Tuesday, May 30, 2017
This week was miraculous. By the grace of God, we found 4 new investigators. In the process of doing so, we also found several sections of our area that should be more likely to produce investigators.
I always knew this area had incredible potential. There’s no reason that it shouldn’t be the pinnacle area of the mission.
I’ve grown quite attached to the Cambridge proselyting area. I love my wards and their members. I love my investigators. I’m even coming to love the city. I feel possessive of my area in a parental way. I’ve watched over it and corrected it so much, and it’s beginning to show fruit. I worry in the back of my mind that future missionaries will come in and undo all of the fixing we’ve done here. It would be far too easy to go right back to wasting days doing things that are good, but don’t hasten the work of salvation.

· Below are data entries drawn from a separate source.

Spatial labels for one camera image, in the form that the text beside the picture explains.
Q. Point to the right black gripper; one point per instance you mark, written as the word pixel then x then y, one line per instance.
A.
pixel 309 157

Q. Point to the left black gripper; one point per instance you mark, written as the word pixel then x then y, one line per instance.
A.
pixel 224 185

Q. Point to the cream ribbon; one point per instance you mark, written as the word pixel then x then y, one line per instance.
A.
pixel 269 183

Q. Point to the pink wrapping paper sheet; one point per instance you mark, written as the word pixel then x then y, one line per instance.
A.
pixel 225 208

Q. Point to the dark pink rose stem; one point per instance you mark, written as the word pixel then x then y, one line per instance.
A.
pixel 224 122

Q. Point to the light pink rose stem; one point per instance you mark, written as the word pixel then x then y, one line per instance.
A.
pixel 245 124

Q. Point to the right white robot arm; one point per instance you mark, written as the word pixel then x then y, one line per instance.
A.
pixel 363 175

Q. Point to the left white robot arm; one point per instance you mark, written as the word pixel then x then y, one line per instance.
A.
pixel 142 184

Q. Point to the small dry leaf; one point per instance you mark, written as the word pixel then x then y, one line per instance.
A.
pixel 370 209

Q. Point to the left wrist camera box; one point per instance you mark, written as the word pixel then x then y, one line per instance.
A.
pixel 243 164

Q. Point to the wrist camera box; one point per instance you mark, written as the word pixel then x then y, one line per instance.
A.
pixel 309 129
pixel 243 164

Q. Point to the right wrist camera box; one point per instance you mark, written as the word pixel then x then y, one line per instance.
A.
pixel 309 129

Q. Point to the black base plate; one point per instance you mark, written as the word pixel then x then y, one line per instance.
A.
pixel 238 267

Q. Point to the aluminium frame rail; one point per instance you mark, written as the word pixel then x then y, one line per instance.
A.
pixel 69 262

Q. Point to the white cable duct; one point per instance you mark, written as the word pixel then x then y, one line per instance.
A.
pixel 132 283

I’ve been pushed to my physical limits here. I’ve struggled to breathe comfortably in the coastal humidity, and my knees and feet ache constantly. But at the same time, I just feel like I can’t leave. One might say that “the spirit is willing, but the flesh is weak.” But that’s the point of mortality, to subject the flesh to the spirit. My desire to bring others to Christ and build up the wards here far exceeds my body’s desire for rest.
I know that whatever happens will be the will of God, and I will choose to accept it, no matter what.
Mom Note: For those who do not know, Spencer has asthma and one of his greatest triggers is humidity. It has been difficult to see his bright red cheeks in his photographs and know that he is struggling to breathe. But I know that he is well taken care of by the members called to serve the medical needs of the missionaries. I also know that he is on the proper medications and and least tells me that he takes them religiously. What I am amazed at is the blessing he has had to learn to love this area with patience — something that is usually difficult to find in the midst of his difficulties with asthma. Since he was a child, his attacks often manifest themselves in frustration and anger. So, that is the miracle in all of this. And believe me, it is a miracle that he has found patience, compassion, and love in the midst of struggling with the most fundamental of human tasks — breathing.